## The task
Print the records below exactly. Omit every picture.

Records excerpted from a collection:
==================================================

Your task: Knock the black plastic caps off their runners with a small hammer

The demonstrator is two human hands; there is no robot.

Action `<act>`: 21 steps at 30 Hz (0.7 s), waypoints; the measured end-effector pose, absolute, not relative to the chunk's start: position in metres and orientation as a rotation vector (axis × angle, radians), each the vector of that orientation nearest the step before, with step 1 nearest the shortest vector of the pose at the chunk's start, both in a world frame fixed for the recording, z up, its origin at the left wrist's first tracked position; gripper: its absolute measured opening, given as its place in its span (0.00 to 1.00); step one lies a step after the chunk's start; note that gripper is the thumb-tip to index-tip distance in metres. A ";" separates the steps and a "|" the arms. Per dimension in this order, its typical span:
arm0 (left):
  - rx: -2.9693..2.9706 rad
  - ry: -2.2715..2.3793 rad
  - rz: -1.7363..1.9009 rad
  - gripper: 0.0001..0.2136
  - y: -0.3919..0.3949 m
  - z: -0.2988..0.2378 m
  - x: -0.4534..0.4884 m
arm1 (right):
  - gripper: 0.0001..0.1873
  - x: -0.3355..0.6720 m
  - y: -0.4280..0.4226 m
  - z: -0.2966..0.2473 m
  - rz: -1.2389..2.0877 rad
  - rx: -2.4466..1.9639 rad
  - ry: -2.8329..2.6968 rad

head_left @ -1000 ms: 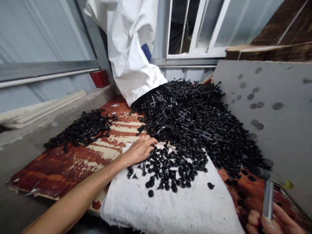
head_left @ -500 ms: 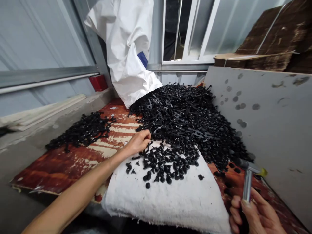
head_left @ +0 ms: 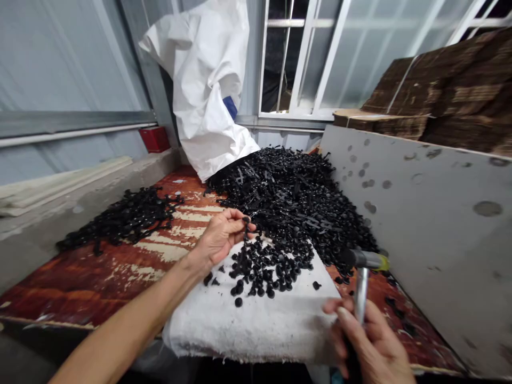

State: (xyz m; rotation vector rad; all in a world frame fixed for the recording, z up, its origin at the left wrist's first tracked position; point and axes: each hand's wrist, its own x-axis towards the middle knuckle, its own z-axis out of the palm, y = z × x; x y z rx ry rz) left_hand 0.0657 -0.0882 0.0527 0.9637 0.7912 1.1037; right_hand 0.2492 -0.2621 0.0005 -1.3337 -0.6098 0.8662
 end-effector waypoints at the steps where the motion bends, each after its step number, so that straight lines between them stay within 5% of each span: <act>1: 0.893 0.760 1.053 0.07 -0.099 0.055 0.072 | 0.21 0.238 -0.257 0.006 0.880 -1.312 -0.670; 11: 0.512 0.668 1.018 0.11 -0.145 0.036 0.081 | 0.21 0.198 -0.243 -0.002 1.240 -1.119 -0.919; 21: 0.545 0.629 0.964 0.06 -0.170 0.017 0.069 | 0.17 0.204 -0.250 -0.019 1.120 -1.233 -0.989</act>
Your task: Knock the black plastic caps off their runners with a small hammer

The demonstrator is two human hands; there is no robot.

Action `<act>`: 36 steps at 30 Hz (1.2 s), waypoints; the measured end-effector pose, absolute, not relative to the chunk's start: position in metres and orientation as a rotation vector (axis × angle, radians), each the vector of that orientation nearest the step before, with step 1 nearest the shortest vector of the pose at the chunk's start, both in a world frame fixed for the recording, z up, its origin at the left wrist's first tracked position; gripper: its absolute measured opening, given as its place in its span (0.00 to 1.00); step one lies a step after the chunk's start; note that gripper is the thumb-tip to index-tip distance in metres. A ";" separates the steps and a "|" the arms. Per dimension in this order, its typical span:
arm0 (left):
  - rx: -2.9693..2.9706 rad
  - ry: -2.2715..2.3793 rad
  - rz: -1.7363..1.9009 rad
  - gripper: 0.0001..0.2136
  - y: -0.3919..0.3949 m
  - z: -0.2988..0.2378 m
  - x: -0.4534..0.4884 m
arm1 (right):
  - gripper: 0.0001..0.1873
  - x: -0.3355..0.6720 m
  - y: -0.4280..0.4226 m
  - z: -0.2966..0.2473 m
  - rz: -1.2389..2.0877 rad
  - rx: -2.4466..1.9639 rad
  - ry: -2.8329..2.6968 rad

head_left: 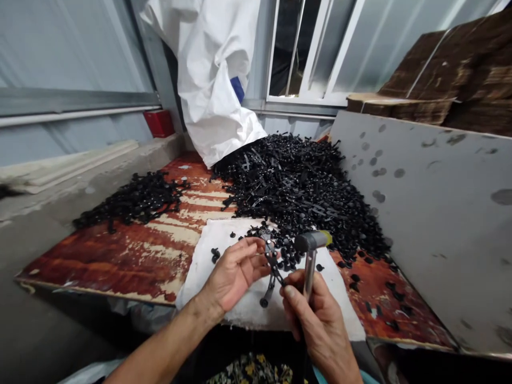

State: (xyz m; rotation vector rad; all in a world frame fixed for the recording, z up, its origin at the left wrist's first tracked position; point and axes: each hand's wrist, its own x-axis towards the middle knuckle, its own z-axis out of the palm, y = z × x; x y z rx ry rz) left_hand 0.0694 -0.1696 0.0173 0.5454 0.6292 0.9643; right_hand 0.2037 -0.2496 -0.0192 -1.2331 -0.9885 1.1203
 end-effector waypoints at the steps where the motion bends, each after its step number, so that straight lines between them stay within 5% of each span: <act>1: 0.579 0.634 0.934 0.08 -0.174 0.015 0.068 | 0.17 0.205 -0.250 -0.021 1.065 -1.266 -0.999; 10: 0.865 0.848 0.798 0.21 -0.200 0.006 0.051 | 0.10 0.204 -0.263 -0.024 1.008 -1.314 -1.299; 20: 0.912 0.998 0.696 0.19 -0.200 0.006 0.021 | 0.09 0.196 -0.259 -0.011 1.160 -1.266 -1.448; 36: 1.138 1.077 0.435 0.20 -0.187 -0.002 0.006 | 0.22 0.226 -0.257 -0.015 1.418 -1.377 -1.036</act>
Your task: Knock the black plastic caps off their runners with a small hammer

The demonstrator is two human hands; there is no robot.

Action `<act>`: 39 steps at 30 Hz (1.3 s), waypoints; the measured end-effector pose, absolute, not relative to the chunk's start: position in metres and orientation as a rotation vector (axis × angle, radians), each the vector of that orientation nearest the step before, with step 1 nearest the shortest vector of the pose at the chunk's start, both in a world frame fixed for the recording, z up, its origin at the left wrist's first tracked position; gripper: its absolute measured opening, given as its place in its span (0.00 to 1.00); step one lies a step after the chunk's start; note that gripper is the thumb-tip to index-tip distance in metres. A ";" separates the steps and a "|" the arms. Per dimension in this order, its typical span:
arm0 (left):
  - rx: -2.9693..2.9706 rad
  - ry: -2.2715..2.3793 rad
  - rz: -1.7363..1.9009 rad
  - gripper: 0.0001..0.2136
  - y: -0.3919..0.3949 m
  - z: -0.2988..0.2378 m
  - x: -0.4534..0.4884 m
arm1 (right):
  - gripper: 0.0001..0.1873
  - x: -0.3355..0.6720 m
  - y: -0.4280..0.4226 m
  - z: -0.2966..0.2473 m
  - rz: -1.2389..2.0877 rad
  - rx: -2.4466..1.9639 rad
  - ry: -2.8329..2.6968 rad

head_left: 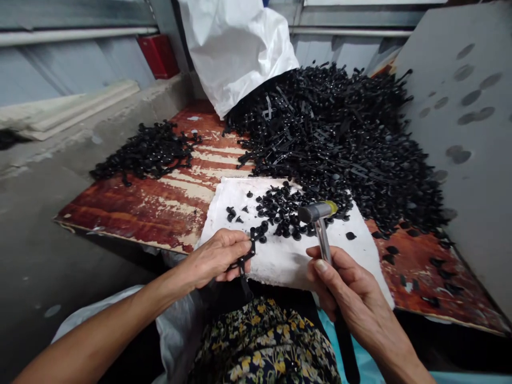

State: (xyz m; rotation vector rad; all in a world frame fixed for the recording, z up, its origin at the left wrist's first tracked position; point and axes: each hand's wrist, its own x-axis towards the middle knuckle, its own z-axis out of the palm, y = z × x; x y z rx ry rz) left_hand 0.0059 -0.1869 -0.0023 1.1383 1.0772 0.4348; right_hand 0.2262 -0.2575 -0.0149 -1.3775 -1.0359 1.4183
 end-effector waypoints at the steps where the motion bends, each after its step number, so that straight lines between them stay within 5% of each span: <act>1: 1.133 1.075 0.436 0.20 -0.187 -0.003 0.006 | 0.21 0.228 -0.258 -0.017 1.407 -1.371 -1.018; 28: 1.237 1.146 0.374 0.16 -0.187 -0.010 0.004 | 0.20 0.233 -0.267 -0.025 1.424 -1.401 -1.082; 39: 1.201 1.252 0.365 0.13 -0.190 -0.015 0.006 | 0.27 0.241 -0.260 -0.029 0.543 -1.301 -1.926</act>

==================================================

## Result of this exercise
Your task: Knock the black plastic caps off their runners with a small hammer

The demonstrator is two human hands; there is no robot.

Action `<act>`: 21 steps at 30 Hz (0.7 s), waypoints; the measured end-effector pose, absolute, not relative to the chunk's start: position in metres and orientation as a rotation vector (axis × angle, radians), each the vector of that orientation nearest the step before, with step 1 nearest the shortest vector of the pose at the chunk's start, both in a world frame fixed for the recording, z up, its origin at the left wrist's first tracked position; gripper: its absolute measured opening, given as its place in its span (0.00 to 1.00); step one lies a step after the chunk's start; note that gripper is the thumb-tip to index-tip distance in metres. A ";" separates the steps and a "|" the arms. Per dimension in this order, its typical span:
arm0 (left):
  - rx: -2.9693..2.9706 rad
  - ry: -2.2715..2.3793 rad
  - rz: -1.7363..1.9009 rad
  - gripper: 0.0001..0.2136
  - y: -0.3919..0.3949 m
  - z: -0.2988..0.2378 m
  - x: -0.4534..0.4884 m
arm1 (right):
  - gripper: 0.0001..0.1873
  - x: -0.3355..0.6720 m
  - y: -0.4280..0.4226 m
  - z: -0.2966..0.2473 m
  - rz: -1.2389..2.0877 rad
  - rx: -2.4466..1.9639 rad
  - ry: -2.8329..2.6968 rad

head_left @ -1000 ms: 
head_left @ -500 ms: 
head_left @ +0 ms: 

State: (xyz m; rotation vector rad; all in a world frame fixed for the recording, z up, its origin at the left wrist's first tracked position; point and axes: each hand's wrist, its own x-axis towards the middle knuckle, its own z-axis out of the palm, y = z × x; x y z rx ry rz) left_hand 0.0657 -0.0882 0.0527 0.9637 0.7912 1.1037; right_hand 0.2492 -0.2621 0.0005 -1.3337 -0.6098 0.8662
 end-effector waypoints at the steps where the motion bends, each after its step number, so that straight lines between them stay within 5% of each span: <act>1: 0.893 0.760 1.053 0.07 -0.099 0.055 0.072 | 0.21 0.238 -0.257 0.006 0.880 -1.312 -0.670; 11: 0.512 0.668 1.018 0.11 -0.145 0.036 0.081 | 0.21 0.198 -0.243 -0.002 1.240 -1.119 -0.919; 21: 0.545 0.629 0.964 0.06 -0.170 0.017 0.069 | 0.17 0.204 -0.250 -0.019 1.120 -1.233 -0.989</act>
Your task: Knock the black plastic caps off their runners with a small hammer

The demonstrator is two human hands; there is no robot.

Action `<act>`: 36 steps at 30 Hz (1.2 s), waypoints; the measured end-effector pose, absolute, not relative to the chunk's start: position in metres and orientation as a rotation vector (axis × angle, radians), each the vector of that orientation nearest the step before, with step 1 nearest the shortest vector of the pose at the chunk's start, both in a world frame fixed for the recording, z up, its origin at the left wrist's first tracked position; gripper: its absolute measured opening, given as its place in its span (0.00 to 1.00); step one lies a step after the chunk's start; note that gripper is the thumb-tip to index-tip distance in metres. A ";" separates the steps and a "|" the arms. Per dimension in this order, its typical span:
arm0 (left):
  - rx: -2.9693..2.9706 rad
  - ry: -2.2715..2.3793 rad
  - rz: -1.7363..1.9009 rad
  - gripper: 0.0001..0.2136
  - y: -0.3919..0.3949 m
  - z: -0.2988..0.2378 m
  - x: -0.4534..0.4884 m
arm1 (right):
  - gripper: 0.0001..0.1873
  - x: -0.3355..0.6720 m
  - y: -0.4280..0.4226 m
  - z: -0.2966..0.2473 m
  - rz: -1.2389..2.0877 rad
  - rx: -2.4466..1.9639 rad
  - ry: -2.8329..2.6968 rad

head_left: 

State: (xyz m; rotation vector rad; all in a world frame fixed for the recording, z up, its origin at the left wrist's first tracked position; point and axes: each hand's wrist, its own x-axis towards the middle knuckle, its own z-axis out of the palm, y = z × x; x y z rx ry rz) left_hand 0.0694 -0.1696 0.0173 0.5454 0.6292 0.9643; right_hand 0.2037 -0.2496 -0.0192 -1.2331 -0.9885 1.1203
 end-effector waypoints at the steps where the motion bends, each after its step number, so that straight lines between them stay within 5% of each span: <act>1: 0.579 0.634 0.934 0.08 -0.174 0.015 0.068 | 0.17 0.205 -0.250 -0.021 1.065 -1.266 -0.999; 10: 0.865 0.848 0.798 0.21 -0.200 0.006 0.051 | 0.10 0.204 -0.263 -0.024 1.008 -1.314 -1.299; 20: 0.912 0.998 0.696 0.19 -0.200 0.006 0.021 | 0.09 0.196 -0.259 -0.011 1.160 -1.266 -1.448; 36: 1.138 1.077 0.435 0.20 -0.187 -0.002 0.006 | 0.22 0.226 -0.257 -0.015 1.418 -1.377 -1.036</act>
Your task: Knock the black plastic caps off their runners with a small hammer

The demonstrator is two human hands; there is no robot.

Action `<act>`: 39 steps at 30 Hz (1.3 s), waypoints; the measured end-effector pose, absolute, not relative to the chunk's start: position in metres and orientation as a rotation vector (axis × angle, radians), each the vector of that orientation nearest the step before, with step 1 nearest the shortest vector of the pose at the chunk's start, both in a world frame fixed for the recording, z up, its origin at the left wrist's first tracked position; gripper: its absolute measured opening, given as its place in its span (0.00 to 1.00); step one lies a step after the chunk's start; note that gripper is the thumb-tip to index-tip distance in metres. A ";" separates the steps and a "|" the arms. Per dimension in this order, its typical span:
arm0 (left):
  - rx: -2.9693..2.9706 rad
  - ry: -2.2715..2.3793 rad
  - rz: -1.7363..1.9009 rad
  - gripper: 0.0001..0.2136
  - y: -0.3919..0.3949 m
  - z: -0.2988..0.2378 m
  - x: -0.4534..0.4884 m
arm1 (right):
  - gripper: 0.0001..0.1873
  - x: -0.3355..0.6720 m
  - y: -0.4280..0.4226 m
  - z: -0.2966..0.2473 m
  - rz: -1.2389..2.0877 rad
  - rx: -2.4466..1.9639 rad
  - ry: -2.8329..2.6968 rad

head_left: 

State: (xyz m; rotation vector rad; all in a world frame fixed for the recording, z up, its origin at the left wrist's first tracked position; point and axes: each hand's wrist, its own x-axis towards the middle knuckle, its own z-axis out of the palm, y = z × x; x y z rx ry rz) left_hand 0.0059 -0.1869 -0.0023 1.1383 1.0772 0.4348; right_hand 0.2262 -0.2575 -0.0149 -1.3775 -1.0359 1.4183
 end-effector waypoints at the steps where the motion bends, each after its step number, so that straight lines between them stay within 5% of each span: <act>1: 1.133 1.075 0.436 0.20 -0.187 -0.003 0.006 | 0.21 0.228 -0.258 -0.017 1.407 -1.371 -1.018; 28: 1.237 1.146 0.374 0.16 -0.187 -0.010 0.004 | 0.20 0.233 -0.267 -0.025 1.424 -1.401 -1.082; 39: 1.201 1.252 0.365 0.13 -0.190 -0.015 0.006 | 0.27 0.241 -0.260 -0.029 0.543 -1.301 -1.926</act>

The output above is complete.